Cancer cells differ from one another based on what genes have mutations. Precision cancer medicine utilizes molecular diagnostic testing, including DNA sequencing, to identify cancer growth driving abnormalities in a cancer’s genome that can be targeted with drugs and immunotherapies engineered to directly attack cancer cells with a specific genetic abnormality with the goal of leaving normal cells largely unharmed.
Antibody-drug-conjugates are one type of precision cancer medicines increasingly being used. ADCs work by delivering cytotoxic chemotherapy (“payload”) to cancer cells via a linker attached to a monoclonal antibody that binds to a specific target expressed on cancer cells. The ADC ABBV-011 undergoing development appears promising for the treatment of small cell lung cancer (SCLC)
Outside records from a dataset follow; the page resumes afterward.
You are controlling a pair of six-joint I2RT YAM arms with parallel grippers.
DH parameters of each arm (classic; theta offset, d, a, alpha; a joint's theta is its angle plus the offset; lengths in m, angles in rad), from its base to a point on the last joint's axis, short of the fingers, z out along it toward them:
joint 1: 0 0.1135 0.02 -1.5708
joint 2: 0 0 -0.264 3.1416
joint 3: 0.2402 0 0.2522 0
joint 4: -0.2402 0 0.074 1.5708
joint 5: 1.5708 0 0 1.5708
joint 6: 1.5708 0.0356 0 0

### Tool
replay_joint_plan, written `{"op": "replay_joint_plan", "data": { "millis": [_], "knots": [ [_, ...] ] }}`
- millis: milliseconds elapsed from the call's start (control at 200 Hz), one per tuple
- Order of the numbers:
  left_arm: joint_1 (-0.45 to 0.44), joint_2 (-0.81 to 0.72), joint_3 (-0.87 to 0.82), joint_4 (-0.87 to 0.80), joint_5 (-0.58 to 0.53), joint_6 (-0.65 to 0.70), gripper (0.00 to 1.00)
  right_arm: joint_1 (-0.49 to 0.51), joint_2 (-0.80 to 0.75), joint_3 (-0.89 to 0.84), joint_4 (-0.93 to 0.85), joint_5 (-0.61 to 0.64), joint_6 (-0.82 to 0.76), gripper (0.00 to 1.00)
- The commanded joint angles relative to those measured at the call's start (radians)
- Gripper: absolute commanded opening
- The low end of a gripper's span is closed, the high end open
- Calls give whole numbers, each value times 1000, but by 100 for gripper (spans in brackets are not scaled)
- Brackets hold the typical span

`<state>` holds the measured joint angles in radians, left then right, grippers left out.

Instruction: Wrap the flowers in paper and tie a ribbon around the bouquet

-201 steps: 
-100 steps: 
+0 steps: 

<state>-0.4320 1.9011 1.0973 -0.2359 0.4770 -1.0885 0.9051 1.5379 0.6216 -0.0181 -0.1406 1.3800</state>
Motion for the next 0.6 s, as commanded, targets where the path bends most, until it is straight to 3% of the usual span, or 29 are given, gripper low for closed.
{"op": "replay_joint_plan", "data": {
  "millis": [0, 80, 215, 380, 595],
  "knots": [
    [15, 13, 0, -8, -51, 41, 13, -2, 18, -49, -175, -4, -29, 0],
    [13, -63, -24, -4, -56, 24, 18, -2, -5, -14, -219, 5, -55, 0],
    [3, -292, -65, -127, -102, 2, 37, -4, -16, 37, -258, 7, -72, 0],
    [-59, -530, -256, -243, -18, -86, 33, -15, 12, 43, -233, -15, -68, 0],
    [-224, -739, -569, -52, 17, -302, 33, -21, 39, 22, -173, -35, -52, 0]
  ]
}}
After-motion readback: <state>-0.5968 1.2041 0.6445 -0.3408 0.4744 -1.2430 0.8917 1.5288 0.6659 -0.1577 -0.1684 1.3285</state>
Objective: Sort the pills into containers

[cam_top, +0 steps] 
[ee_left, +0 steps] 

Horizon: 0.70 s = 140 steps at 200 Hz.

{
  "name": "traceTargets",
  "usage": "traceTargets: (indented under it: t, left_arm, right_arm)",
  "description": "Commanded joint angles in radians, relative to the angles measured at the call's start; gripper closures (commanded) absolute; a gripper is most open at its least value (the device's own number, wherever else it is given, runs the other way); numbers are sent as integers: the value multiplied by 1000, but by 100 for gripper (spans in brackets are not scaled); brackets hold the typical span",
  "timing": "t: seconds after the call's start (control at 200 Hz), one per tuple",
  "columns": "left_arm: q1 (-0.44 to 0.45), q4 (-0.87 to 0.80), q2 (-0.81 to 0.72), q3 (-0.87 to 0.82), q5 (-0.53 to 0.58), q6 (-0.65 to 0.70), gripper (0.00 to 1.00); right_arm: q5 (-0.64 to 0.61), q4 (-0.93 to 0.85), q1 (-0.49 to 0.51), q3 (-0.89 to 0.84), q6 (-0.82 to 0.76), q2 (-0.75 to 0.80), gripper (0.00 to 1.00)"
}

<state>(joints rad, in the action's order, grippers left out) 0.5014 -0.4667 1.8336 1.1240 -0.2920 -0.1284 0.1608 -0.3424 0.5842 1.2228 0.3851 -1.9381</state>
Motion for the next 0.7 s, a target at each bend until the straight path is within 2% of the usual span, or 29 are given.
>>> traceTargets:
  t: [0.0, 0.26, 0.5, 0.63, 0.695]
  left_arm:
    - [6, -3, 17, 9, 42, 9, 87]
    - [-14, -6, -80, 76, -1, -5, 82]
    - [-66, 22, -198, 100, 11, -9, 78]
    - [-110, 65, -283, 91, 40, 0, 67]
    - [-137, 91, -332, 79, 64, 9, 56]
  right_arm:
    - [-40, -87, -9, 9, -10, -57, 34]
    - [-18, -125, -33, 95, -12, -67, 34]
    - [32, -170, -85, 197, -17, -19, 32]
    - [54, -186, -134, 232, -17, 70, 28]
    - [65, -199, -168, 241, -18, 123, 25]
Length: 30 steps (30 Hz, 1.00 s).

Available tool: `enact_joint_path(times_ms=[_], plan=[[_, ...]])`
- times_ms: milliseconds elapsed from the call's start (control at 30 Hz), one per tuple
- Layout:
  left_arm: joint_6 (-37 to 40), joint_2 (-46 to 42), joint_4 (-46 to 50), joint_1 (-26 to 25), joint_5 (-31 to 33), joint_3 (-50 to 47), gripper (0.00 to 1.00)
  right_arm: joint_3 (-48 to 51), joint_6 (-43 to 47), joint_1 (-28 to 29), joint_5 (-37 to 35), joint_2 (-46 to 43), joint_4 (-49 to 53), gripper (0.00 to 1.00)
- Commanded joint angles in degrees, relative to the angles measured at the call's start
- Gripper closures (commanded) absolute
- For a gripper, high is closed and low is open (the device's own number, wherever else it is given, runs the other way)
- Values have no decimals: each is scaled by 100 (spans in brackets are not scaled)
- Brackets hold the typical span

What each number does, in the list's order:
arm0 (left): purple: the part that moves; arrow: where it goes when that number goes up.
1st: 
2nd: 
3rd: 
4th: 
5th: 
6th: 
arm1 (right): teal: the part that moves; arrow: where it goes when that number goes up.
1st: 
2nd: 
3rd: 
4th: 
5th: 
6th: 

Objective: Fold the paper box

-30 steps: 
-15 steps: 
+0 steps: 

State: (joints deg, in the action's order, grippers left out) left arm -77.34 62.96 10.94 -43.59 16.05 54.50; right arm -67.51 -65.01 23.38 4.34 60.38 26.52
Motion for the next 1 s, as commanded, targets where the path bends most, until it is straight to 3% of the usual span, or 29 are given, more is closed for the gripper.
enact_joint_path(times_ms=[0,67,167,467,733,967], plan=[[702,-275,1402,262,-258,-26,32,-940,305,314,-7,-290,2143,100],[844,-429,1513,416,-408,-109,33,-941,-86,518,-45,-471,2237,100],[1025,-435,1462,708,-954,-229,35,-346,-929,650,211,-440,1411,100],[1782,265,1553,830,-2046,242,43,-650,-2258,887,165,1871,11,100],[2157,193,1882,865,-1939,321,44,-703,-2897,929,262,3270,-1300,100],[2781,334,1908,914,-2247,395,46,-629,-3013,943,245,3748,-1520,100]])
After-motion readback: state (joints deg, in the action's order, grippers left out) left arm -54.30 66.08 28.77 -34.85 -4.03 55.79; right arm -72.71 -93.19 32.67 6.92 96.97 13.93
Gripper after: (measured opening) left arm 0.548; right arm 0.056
About Small Cell Lung Cancer
According to the American Cancer Society, more than 234,000 people will be diagnosed with lung cancer and over 160,00 will die from the disease every year making it the leading cause of cancer death. SCLC primarily is associated with smoking and accounts for about 10 to 15 percent of all lung cancers. The survival for most SCLC patients is less than a year and there have been few advances in its treatment.
About ABBV -011
ABBV-011 is a novel ADC directed at SEZ6, a transmembrane protein encoded by the SEZ6 gene located on chromosome 17 and is highly expressed in SCLC and other neuroendocrine tumors with minimal expression in most normal tissues. ABBV-011 is comprised of an anti-SEZ6 IgG1 monoclonal antibody, a non-cleavable linker, and a calicheamicin payload. Calicheamicin is the payload for two other precision medicines already approved for the treatment of cancer; Mylotarg (gemtuzumab ozogamicin), an anti-CD33 drug used for acute myeloid leukemia, and Besponsal (inotuzumab ozogamicin) an anti-CD22 drug used for acute lymphoblastic leukemia.1,2
According to findings from a first-in-human phase 1 trial presented at the 2023 ASCO Annual Meeting ABBV-011 was well tolerated and has promising activity against SCLC. ABBV-011 elicited a confirmed objective response rate of 19% when administered to individuals with advanced SCLC who had failed 1 to 3 prior treatment regimens. In 40 patients with SEZ6-positive SCLC the response rate was 25%.
Among 445 patients who were tested for SEZ6, 86% had SEZ6 expression on 1% or more tumor cells and 55% had expression on 25% or more tumor cells at targetable levels.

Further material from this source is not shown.